Diara mengangguk kikuk.
"Kalau begitu.. Kau harus bersikap baik padaku. Buat hatiku senang," kata pria gendut itu. Menggeser duduknya, mendekati Diara.
"Maksudnya?"
"Kau masih baru, ya di dunia ini? Kau, tidak tahu cara mendapatkan banyak sponsor. Cara menyenangkan hati para sponsor itu— menyanyi, minum dan—tubuhmu."
Diara terperanga. Tak percaya dengan apa yang di katakan pria yang seharusnya pantas jadi ayahnya. Mendengus kesal. Berdiri dengan kemuakan.
"Aku rasa.. Aku salah pilih tempat."
Diara berjalan.
"Kau yakin tidak apa-apa? Perusahaan kami sudah banyak memberi sponsor pada kelompok teater seperti itu. Dan mereka sukses besar. Tidak mudah untuk cari sponsor asal kau tahu."
Diara diam. Menghentikan langkah. Berbalik. Menatap pria gendut yang tersenyum menjijikkan. Diara melangkahkan kakinya.
"Kau berubah pikiran, kan? Tenang saja, aku akan main dengan sangat lembut. Pasti tidak akan sakit."
Diara menarik sudut bibir kanannya ke atas.

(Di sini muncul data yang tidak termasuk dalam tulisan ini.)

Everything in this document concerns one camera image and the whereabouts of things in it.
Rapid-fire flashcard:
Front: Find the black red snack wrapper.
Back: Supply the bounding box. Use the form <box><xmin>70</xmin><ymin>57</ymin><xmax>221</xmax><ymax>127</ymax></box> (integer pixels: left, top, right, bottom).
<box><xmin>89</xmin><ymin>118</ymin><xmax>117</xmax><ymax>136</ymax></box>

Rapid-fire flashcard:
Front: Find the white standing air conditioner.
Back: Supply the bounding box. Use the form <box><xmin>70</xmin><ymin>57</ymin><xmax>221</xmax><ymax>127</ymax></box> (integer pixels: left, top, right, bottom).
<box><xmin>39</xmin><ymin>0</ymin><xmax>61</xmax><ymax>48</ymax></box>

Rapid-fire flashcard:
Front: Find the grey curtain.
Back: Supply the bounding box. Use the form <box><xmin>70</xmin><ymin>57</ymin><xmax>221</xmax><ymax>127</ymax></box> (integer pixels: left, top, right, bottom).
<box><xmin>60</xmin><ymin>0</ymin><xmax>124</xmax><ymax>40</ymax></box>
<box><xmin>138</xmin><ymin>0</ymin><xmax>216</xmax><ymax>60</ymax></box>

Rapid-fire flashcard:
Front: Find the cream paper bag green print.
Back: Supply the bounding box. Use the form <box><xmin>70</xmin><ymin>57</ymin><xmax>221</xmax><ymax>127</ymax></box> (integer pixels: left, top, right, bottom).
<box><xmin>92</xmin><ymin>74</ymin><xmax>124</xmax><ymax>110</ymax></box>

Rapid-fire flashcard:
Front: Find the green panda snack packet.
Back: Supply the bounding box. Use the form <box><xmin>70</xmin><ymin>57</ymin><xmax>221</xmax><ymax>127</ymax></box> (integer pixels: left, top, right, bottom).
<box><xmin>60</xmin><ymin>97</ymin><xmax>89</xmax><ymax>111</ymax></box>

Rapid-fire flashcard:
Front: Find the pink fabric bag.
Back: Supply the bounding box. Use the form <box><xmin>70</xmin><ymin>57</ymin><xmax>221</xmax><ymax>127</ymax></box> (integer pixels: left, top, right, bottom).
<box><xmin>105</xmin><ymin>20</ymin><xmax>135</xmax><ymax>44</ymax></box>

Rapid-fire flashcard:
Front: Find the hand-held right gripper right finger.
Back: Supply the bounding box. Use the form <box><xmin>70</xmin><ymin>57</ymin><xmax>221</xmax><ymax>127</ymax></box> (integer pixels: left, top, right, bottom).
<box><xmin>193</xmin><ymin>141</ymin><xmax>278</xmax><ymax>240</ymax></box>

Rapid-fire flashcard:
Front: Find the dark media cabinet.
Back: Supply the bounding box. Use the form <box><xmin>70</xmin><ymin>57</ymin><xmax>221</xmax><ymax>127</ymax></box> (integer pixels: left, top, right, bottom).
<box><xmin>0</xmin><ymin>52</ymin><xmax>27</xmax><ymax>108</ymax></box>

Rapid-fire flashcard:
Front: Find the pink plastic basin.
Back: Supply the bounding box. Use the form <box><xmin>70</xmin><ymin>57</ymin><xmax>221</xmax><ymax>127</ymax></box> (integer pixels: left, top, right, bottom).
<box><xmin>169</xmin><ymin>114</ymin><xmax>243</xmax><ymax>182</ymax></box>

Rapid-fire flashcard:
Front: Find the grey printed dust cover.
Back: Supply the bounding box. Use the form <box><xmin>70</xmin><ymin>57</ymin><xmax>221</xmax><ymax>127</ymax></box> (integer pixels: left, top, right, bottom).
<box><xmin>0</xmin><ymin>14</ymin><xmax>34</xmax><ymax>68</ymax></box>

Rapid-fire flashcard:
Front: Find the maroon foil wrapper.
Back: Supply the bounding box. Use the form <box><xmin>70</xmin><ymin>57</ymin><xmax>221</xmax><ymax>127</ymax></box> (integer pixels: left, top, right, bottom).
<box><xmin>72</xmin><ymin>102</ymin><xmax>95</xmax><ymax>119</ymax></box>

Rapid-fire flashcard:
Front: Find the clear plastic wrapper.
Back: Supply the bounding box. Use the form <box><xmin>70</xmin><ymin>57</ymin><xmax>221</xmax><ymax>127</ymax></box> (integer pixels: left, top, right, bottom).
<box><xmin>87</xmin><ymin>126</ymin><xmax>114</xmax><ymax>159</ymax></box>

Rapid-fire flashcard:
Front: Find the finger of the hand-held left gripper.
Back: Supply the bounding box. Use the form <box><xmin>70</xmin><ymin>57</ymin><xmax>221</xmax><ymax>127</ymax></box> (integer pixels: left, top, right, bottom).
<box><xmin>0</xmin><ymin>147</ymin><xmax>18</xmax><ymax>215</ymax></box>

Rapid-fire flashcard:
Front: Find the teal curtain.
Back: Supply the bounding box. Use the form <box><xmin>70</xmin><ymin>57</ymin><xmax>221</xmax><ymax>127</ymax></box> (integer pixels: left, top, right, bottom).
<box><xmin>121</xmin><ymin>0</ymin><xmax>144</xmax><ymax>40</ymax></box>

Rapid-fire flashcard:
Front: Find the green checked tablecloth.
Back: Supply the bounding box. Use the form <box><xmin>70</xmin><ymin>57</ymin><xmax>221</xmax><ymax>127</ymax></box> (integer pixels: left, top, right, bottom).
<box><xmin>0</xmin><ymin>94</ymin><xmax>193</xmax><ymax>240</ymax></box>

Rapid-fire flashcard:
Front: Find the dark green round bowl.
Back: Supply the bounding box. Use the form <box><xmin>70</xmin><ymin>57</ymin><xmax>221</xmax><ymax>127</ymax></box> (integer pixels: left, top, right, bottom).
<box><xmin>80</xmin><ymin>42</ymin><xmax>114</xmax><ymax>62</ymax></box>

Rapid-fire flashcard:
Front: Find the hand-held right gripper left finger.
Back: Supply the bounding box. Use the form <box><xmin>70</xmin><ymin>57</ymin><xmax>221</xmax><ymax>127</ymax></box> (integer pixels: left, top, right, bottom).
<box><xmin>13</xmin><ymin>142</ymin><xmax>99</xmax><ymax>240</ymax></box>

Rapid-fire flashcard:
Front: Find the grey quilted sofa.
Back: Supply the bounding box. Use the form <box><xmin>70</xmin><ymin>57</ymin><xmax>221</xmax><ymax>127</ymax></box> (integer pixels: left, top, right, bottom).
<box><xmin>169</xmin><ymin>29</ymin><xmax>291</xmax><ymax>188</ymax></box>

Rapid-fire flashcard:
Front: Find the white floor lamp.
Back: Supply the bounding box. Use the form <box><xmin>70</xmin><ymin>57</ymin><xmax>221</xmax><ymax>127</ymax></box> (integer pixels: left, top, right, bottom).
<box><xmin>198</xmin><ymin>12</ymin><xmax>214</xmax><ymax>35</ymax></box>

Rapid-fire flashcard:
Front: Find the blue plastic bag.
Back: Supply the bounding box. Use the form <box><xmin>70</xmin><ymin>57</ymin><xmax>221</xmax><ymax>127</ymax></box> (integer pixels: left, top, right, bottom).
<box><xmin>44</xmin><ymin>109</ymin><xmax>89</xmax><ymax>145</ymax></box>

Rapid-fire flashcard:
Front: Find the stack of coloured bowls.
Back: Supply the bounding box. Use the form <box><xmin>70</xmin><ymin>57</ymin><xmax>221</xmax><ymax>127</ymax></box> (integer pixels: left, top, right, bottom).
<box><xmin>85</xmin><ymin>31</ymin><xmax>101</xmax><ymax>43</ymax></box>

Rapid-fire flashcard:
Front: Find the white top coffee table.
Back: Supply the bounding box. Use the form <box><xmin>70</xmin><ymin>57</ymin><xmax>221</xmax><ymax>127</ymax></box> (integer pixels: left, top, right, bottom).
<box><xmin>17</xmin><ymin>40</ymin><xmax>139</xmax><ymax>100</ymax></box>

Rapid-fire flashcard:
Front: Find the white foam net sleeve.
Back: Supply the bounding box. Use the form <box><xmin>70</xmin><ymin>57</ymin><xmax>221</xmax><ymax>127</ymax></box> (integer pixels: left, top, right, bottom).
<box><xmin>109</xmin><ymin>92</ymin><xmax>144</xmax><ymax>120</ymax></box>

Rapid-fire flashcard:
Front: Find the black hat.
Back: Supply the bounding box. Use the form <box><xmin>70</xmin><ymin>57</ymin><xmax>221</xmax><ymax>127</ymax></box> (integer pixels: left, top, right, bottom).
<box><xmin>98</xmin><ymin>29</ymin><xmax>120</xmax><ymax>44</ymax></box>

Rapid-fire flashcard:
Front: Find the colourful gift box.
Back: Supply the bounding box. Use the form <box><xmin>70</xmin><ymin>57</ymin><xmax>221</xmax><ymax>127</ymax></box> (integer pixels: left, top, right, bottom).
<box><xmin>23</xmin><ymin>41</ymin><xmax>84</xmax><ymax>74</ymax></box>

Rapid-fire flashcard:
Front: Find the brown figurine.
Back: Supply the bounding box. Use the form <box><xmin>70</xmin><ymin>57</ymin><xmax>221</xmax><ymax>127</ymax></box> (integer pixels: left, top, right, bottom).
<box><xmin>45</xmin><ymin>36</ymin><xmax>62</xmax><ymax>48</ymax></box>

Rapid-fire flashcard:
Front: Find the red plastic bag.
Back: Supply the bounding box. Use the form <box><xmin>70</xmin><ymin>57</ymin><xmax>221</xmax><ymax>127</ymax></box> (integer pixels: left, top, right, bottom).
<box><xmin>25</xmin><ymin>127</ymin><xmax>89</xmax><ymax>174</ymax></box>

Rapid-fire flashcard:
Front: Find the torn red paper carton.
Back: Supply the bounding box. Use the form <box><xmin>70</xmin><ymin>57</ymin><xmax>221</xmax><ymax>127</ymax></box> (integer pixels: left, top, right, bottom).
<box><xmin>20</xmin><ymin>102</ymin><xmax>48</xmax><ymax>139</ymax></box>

"Kau tahu? Ada satu hal yang sangat aku benci. Tapi, kinj bertambah satu lagi. Orang kaya yang sombong. Dan— pria tua mesum sepertimu."
Diara mengangkat cangkir kopi, yang ada di atas meja. Menuangkannya di atas kepala pria itu. Dengan perlahan.
"Kalau ingin menjadi sampah, seharusnya sekalian saja kulitmu hitam dan kotor seperti ini."
Di lemparkannya cangkir tersebut ke sisi kanan. Pecah menabrak tembok. Kemudian ia keluar. Mengabaikan teriakan pria berlumuran kopi itu.
Setelah kejadian itu, ia lebih selektif untuk mencari sponsor. Dan beruntungnya, Darel si Direktur muda itu tiba-tiba menawarkan kerja sama. Dengan sistem 70:30. 70 untuk A Little Big. 30 untuk PH. Tanpa berpikir panjang ketika itu, Diara menyetujui usulan tersebut. Tanpa membaca surat perjanjian terlebih dahulu. Dimana tertuliskan, Jika Pihak pertama yaitu PH sewaktu-waktu dapat menarik sponsor tanpa persetujuan dari pihak kedua yaitu A Little Big.
"Pak, Anda tidak bisa seperti itu. Kita sudah 2 tahun bekerja sama. Kenapa Anda tiba-tiba menariknya?"
Diara sudah berada di ruangan Darel. Duduk berhadapan.
"Makanya, dulu aku sudah bilang, kan? Baca dulu surat perjanjiannya agar kau tak menyesal."
Diara mendesah pendek. "Sebenarnya apa alasannya?"
"Ada dua alasan aku menarik sponsor untuk teatermu. Pertama. Pendapatanmu 6 bulan terakhir menurun."
"Itu karena siklusnya, pak. Dimana-mana juga sedang sepi."
"Pebisnis sepertiku tidak bisa menerima alasan klasik itu. Kau sebagai pelaku usaha, harus bekerja lebih keras. Bagaimana caranya, agar tiketmu terjual habis," jelasnya. "Kau harus mengosongkan studio itu. Besok siang, aku pergi ke sana. Jika, barang-barangmu masih berada di sana— anak buahku tak akan segan menghancurkannya."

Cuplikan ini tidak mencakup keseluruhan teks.